The Birth of Diamond Marketing as We Know It
Diamonds haven’t been forever…well, forever. In fact, they’ve only been “Forever” (with a capital F) since 1948, when “A Diamond is Forever,” the tagline Advertising Age would later dub “Slogan of the Century,” was launched. The grammatically incorrect ad campaign was created by N.W. Ayer & Son, a Philadelphia advertising agency hand selected in 1938 by the chairman of De Beers Consolidated Mines, Harry Oppenheimer.
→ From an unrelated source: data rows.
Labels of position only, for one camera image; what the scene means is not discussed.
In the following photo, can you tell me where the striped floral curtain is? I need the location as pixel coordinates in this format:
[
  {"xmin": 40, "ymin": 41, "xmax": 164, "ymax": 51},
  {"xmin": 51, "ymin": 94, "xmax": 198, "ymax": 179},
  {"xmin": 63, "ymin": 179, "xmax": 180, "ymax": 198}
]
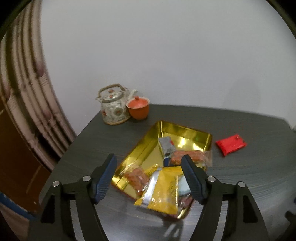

N.W. Ayer himself was on the problem immediately, and stayed on it for nearly a decade, slinging diamond encrusted everythings at celebrities like Marilyn Monroe, Rosalind Russel, and even the British Royal family. Five years after Oppenheimer showed up in his offices, Ayer hired Mary Frances Gerety, a Philadelphia-area woman who can be credited with the string of four words that altered the American Dream, bringing on a much-needed change for the fairly flailing diamond industry. (It wasn’t actually “flailing,” more just “anticipating a slight downward spiral,” as De Beers still owned 90 percent of the world’s diamond production. However, Oppenheimer did sense trouble in the midst due to the onset of war in Europe and distress in the Great Depression.) Gerety was hired “at the right time,” because Ayer had just lost a female copywriter, according to the The New York Times.